“You are the reason I wake up every morning happy to go to work. You are the reason I feel so lucky to get to do what I do. When I was your age there were a few people who treated me with respect. Who listened to me and made me feel like I had great potential, like perhaps my dreams could come true. They showed me that—to them—my questions, my confusion, my frustrations, and my pain were real, were important.
When I went through difficult times and I felt like I had lost my voice, no longer knew who I was, and doubted that I could accomplish anything of value, when I lost my ability to dream, I remembered those people and how helpful, that was. I could picture them in my head telling me not to give up. I wanted to be that for young people. A voice of encouragement. Someone who treats them with respect. Perhaps someone that can help them see their value and potential.”
Those are the words I tell students.
It isn’t uncommon for students in our Not a #Number prevention education classes to push back on some of the topics we discuss, like victim blaming. Sometimes, when I notice a high level of resistance or sense the group is having a hard time trusting and connecting, I pause the conversation and try to build rapport. In that moment, I tell them about the reasons why I do what I do.
…
I’ve always wanted to be a mother.
I remember being 12 or 13 years old and realizing how blessed I was to have a loving and caring family. I understood that not everyone had the opportunity to feel loved, nurtured, and protected.

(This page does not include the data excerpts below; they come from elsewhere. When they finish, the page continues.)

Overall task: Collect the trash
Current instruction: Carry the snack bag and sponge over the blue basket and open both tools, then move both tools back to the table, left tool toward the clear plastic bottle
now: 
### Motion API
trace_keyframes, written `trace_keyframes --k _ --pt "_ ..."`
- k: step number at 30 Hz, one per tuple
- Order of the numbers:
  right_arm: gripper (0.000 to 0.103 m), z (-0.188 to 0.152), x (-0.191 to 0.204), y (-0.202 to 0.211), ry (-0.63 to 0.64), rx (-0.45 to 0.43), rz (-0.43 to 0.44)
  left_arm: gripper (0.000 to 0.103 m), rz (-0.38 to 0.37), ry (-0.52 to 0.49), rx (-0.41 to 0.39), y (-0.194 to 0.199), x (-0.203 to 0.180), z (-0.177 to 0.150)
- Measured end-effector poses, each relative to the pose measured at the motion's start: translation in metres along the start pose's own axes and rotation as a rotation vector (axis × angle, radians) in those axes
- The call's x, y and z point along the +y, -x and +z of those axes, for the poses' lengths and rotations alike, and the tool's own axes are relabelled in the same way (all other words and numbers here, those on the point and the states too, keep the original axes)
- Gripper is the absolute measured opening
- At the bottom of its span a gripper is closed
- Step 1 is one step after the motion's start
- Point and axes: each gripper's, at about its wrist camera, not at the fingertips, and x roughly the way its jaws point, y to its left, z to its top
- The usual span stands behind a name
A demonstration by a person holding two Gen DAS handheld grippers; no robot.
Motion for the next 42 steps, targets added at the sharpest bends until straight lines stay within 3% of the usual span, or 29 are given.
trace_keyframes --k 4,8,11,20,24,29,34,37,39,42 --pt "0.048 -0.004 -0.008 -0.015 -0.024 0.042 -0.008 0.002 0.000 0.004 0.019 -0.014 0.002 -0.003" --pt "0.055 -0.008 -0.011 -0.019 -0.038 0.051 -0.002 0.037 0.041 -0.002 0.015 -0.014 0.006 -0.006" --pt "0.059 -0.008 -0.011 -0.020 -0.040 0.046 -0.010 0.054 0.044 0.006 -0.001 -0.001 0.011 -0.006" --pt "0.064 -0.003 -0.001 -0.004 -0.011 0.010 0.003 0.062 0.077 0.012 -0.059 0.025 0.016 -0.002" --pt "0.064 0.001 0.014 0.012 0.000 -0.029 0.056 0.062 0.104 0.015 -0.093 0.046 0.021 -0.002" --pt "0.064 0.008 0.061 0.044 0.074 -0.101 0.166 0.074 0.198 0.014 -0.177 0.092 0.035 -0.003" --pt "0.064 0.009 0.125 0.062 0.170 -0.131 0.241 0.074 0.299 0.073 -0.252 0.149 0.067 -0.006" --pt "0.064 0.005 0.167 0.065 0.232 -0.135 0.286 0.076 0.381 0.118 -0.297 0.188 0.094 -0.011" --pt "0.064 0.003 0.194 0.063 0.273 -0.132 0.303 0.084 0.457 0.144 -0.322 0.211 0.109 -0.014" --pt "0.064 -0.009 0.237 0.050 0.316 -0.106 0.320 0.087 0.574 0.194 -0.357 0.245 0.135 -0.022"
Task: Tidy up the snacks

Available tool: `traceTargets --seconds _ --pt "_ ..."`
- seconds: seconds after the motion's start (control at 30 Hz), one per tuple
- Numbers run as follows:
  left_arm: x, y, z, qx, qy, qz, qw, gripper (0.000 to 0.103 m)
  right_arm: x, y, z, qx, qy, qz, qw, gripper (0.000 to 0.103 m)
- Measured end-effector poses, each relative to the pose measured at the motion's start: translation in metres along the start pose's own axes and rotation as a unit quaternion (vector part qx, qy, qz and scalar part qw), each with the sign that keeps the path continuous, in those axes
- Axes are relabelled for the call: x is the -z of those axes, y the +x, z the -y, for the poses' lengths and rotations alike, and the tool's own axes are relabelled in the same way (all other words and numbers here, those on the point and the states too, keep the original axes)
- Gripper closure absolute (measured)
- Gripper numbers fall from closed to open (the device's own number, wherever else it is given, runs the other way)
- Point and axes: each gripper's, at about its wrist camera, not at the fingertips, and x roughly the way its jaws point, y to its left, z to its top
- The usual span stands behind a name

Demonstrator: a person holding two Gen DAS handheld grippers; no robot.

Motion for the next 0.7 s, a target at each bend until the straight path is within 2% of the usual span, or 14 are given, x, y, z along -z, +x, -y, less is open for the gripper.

Not everyone had a chance to feel like they had a place or group of people where they belonged.
As I grew older, I painfully learned more and more about how some children not only lack love and compassion, but they experience neglect and abuse at the hands of the same people who were supposed to love them.
Sometimes I wish I could forget the horrible stories I’ve heard, read, or witnessed. I find myself responding like I did when I was a child and first began to understand there was darkness in the world—wishing that if I close my eyes and try really hard, not only could I forget, but also somehow those stories would not be true. It can’t be. It is not possible that one human being could endure so much pain, so much horror.
Now that I am mother, when I become familiar with new stories, I think of my own baby—the thought of anyone deliberately harming her, betraying her trust, or abusing her vulnerability makes me gasp for air.
It is all around me, on the news, in conversations with people I meet, in the stories youth share in my classes. So, how do I go on with life and work? How do I cope with the possibility of vicarious trauma or just feeling overburdened and discouraged by the darkness around me? How can I keep teaching and working in a field related to the exploitation and abuse of youth and children?
I will never forget a statement by one of my professors in college. After class, when asked by a student about how to leave a legacy in the world, the professor, who was a very intelligent man and knew so much about cultures and religions of the world, said, “The most important thing that you will ever choose is whom you will marry, for the sake of the children you will have, if you have any. Choose carefully and wisely. The most significant legacy or important thing that you can do for this world is to raise a healthy, happy and free human being.” I don’t think any of us expected that answer, but what he said about children has stuck with me.
Because of my experiences, I now understand my calling to motherhood is more complex and holistic than what I initially thought.
When I am in the classroom and implementing Not a #Number or training new facilitators. When I get to speak the words that the children have never heard from their parents. When I get to make eye contact and look at them the way their mothers, for whatever reason, are not able to look at them. When I have the privilege of representing my organization and our supporters and say to the young ones, “We care. You deserve better. Reach out for help, someone will listen. You do not deserve your abuse,” I feel like I’m taking on the role of a mother in our community.
So how do I go on when there are difficult stories in the world that I cannot make disappear? How do I teach my daughter that there is beauty and hope in our world, when I see so much of the opposite?
I think about the adults, surrogate mothers, fathers, and grandparents who treated me with respect and encouraged me. I think of my co-workers and the leadership of Love146 so gracefully working toward abolition in spite of their own experience with pain and darkness in the world. I think of our supporters who sacrificially give, raise awareness, and invest in the young people in their lives. I think of the teachers, counselors, and other professionals I come across who show me they care and they are voices of encouragement and resilience in the lives of so many vulnerable youth.